Yet only one-third of their facilities are powder-free
ANAHEIM, Calif., April 7, 2008 /PRNewswire/ -- Seven out of 10 operating room nurses attending this year's Association of PeriOperative Registered Nurses (AORN) 55th Congress in Anaheim, Calif. who responded to an industry survey reported being "very concerned" about the surgical complications related to glove powder. However, only 30 percent reported their facility was powder-free.

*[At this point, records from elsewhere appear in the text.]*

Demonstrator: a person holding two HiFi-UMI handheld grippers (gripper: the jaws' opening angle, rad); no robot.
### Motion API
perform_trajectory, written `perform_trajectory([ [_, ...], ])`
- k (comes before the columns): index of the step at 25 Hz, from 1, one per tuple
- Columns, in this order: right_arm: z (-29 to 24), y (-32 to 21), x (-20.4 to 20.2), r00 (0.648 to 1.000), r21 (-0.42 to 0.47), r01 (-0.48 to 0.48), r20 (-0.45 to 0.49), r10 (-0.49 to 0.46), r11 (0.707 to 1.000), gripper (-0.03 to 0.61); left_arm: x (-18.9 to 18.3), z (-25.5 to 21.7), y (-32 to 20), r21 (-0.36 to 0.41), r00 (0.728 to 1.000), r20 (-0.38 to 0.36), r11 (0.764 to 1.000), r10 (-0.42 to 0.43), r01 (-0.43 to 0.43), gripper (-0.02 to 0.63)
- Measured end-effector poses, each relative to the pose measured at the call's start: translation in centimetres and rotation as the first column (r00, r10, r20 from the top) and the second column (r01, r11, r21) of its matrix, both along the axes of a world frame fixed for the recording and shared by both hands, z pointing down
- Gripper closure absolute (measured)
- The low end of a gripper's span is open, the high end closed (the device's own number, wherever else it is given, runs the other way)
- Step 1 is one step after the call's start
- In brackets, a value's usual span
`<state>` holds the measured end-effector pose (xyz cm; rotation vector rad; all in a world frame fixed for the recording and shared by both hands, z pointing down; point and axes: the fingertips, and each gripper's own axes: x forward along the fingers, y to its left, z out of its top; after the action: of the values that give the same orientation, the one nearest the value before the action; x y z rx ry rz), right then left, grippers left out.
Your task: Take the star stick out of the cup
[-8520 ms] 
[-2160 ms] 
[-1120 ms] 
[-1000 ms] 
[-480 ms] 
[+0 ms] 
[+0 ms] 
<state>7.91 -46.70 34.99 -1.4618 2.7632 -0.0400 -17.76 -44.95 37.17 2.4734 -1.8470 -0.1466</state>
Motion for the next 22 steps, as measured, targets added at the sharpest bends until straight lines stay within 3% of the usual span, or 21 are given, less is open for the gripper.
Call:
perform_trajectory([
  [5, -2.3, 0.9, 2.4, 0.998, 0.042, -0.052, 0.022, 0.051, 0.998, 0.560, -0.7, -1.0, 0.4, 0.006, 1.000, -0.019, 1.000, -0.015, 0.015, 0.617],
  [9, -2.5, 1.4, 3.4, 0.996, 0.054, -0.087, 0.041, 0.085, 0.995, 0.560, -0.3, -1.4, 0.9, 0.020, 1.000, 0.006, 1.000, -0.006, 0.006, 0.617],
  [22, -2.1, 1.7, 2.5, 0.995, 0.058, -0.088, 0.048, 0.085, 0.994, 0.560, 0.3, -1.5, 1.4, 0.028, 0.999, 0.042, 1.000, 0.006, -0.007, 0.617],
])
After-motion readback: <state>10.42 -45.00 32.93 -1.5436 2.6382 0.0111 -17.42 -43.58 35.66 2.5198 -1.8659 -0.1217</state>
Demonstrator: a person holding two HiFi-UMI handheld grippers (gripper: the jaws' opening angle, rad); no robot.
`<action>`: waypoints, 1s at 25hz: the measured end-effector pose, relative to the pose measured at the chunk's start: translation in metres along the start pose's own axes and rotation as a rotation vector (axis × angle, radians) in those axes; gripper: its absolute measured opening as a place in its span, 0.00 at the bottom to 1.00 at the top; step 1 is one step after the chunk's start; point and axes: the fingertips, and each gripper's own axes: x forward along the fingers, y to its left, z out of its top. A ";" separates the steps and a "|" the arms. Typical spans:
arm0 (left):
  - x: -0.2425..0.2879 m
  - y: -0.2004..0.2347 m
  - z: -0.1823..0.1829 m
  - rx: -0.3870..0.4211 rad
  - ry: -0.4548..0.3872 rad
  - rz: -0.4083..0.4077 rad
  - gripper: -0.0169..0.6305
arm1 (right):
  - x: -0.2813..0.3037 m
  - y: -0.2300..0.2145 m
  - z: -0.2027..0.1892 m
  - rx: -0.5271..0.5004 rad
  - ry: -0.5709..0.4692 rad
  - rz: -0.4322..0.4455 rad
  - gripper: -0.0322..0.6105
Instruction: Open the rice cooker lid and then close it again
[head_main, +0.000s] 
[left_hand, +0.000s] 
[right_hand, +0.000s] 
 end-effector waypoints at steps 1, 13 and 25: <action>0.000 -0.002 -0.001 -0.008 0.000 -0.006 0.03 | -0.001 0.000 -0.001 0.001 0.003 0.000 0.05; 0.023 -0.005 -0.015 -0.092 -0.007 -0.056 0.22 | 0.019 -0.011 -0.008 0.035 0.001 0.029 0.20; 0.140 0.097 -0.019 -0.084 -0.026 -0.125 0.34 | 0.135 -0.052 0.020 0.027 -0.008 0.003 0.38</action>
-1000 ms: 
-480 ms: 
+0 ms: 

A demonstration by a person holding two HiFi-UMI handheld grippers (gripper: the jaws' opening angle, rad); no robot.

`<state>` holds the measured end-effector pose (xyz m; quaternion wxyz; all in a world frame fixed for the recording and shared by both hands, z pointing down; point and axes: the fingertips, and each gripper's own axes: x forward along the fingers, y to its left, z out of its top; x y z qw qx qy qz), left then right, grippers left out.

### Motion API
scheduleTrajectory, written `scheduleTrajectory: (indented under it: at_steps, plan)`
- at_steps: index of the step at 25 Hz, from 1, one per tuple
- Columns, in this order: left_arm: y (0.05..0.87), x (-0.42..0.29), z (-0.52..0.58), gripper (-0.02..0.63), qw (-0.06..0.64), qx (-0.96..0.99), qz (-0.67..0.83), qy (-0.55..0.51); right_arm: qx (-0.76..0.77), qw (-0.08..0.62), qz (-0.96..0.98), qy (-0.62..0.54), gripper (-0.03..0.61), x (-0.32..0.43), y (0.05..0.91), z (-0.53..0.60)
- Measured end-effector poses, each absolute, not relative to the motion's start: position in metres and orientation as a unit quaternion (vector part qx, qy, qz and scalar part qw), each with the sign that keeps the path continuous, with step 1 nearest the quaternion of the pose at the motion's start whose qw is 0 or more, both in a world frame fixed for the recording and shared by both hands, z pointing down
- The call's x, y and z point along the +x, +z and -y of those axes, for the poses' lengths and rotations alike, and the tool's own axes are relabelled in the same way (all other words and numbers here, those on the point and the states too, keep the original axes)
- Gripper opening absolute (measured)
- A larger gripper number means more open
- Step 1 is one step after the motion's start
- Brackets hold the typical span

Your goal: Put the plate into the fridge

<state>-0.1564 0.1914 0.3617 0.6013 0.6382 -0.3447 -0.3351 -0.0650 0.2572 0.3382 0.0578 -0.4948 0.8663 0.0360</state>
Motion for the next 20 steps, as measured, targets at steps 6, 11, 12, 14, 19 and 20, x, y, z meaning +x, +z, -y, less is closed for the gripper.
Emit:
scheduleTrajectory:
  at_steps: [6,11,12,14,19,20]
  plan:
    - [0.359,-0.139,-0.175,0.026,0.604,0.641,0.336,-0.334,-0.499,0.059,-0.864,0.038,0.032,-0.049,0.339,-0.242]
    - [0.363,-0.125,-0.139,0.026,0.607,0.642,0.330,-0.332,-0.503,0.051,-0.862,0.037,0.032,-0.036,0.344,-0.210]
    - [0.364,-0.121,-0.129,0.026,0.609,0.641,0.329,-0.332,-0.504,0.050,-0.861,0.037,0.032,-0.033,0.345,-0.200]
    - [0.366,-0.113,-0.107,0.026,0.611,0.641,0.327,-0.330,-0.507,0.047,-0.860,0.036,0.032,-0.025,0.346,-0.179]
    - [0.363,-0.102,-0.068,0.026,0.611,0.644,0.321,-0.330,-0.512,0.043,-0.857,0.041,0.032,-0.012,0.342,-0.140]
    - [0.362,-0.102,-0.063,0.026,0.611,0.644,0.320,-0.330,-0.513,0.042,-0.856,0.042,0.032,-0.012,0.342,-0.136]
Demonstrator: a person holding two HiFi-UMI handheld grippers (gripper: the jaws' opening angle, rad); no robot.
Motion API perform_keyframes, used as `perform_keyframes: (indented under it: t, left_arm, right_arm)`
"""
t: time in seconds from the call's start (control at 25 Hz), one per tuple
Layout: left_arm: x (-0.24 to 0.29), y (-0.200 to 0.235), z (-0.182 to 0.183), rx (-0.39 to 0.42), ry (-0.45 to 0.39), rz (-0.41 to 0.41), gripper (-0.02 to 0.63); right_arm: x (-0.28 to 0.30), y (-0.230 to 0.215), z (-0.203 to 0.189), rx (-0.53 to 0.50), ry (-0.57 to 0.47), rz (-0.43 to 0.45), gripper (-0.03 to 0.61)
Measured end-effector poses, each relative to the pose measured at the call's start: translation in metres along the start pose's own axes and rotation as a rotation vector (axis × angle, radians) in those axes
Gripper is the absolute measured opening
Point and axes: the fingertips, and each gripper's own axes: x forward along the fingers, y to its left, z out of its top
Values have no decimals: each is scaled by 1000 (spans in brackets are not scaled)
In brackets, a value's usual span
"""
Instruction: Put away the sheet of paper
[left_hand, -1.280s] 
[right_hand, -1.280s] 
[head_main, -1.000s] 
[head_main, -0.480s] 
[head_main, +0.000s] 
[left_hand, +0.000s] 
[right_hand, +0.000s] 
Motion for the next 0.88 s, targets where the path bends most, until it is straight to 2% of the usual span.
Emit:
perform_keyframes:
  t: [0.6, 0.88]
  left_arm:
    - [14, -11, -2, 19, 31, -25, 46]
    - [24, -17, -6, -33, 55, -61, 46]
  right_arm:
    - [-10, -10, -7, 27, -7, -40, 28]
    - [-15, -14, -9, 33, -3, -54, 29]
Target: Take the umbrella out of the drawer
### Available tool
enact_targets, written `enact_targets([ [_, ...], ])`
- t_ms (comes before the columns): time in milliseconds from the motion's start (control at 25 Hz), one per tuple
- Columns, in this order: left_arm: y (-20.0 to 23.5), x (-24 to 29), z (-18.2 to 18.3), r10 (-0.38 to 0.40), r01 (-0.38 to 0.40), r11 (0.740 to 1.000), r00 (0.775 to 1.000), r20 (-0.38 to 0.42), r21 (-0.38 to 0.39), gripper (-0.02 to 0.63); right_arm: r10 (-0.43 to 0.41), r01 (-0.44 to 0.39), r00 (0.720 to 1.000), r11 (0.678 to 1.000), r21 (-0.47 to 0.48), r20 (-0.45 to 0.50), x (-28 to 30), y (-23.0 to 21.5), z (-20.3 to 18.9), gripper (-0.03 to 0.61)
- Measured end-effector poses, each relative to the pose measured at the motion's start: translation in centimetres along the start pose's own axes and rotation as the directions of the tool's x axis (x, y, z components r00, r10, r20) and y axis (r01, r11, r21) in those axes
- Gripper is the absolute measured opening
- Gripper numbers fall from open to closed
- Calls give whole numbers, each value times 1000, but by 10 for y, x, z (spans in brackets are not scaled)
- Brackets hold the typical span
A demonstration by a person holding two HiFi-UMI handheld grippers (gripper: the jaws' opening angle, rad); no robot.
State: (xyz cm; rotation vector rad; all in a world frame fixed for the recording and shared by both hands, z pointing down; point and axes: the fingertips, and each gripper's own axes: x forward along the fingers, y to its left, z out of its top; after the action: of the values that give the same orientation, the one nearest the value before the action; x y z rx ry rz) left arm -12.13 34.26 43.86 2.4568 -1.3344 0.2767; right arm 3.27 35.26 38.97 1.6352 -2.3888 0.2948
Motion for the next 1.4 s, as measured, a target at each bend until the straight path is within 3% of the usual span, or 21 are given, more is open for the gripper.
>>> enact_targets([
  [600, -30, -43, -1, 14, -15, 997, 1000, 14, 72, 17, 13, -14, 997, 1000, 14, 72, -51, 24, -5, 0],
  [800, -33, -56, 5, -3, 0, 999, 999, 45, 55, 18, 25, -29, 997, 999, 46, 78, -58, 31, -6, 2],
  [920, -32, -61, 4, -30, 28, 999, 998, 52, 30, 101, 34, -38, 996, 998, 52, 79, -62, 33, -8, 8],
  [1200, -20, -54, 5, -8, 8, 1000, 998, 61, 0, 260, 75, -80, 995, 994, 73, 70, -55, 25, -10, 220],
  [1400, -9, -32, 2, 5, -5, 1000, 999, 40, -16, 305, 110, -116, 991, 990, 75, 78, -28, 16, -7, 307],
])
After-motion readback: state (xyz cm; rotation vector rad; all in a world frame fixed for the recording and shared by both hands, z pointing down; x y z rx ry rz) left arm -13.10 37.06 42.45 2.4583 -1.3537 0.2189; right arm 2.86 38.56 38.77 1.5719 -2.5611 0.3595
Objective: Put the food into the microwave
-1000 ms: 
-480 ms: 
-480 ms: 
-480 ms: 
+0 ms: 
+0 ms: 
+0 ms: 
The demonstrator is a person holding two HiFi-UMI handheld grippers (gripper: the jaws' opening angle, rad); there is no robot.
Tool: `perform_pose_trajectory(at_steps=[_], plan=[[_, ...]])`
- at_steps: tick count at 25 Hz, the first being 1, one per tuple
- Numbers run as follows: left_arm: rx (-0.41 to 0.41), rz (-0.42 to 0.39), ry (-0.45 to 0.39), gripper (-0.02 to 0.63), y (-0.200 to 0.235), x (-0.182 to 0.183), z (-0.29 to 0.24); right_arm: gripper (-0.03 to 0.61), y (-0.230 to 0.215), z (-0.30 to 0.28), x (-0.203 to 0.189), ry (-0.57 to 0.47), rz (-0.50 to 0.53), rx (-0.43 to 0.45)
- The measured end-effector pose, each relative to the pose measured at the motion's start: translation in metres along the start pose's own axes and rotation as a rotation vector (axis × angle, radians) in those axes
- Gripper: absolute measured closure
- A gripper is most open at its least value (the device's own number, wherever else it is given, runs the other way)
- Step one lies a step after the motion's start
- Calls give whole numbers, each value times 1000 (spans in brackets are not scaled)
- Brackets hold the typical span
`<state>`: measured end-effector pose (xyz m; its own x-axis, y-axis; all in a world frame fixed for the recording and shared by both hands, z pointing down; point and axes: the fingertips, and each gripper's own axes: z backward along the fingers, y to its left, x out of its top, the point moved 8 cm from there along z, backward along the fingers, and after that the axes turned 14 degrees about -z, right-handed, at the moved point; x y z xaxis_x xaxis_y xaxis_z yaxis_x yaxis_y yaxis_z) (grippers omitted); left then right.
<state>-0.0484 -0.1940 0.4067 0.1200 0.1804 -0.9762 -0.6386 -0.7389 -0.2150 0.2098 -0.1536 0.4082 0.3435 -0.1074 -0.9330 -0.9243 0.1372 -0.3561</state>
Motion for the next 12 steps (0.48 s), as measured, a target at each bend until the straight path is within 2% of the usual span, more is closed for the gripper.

Powdered gloves have been implicated as the largest single contributor to latex aeroallergen levels in healthcare facilities.(i)
In a random sample of 543 nurses at the AORN Congress, Molnlycke Health Care, manufacturer of the Biogel(R) glove line, asked attendees about glove powder and latex safety issues, both major concerns in the operating room today.
According to the survey, 94 percent of respondents have a "moderate" to "high" level of awareness of the potential surgical complications related to the use of powdered surgical gloves, but only 57 percent correctly identified all four of the leading complications: latex allergic reactions, latex sensitization, post-operative surgical site infection and adhesion formation.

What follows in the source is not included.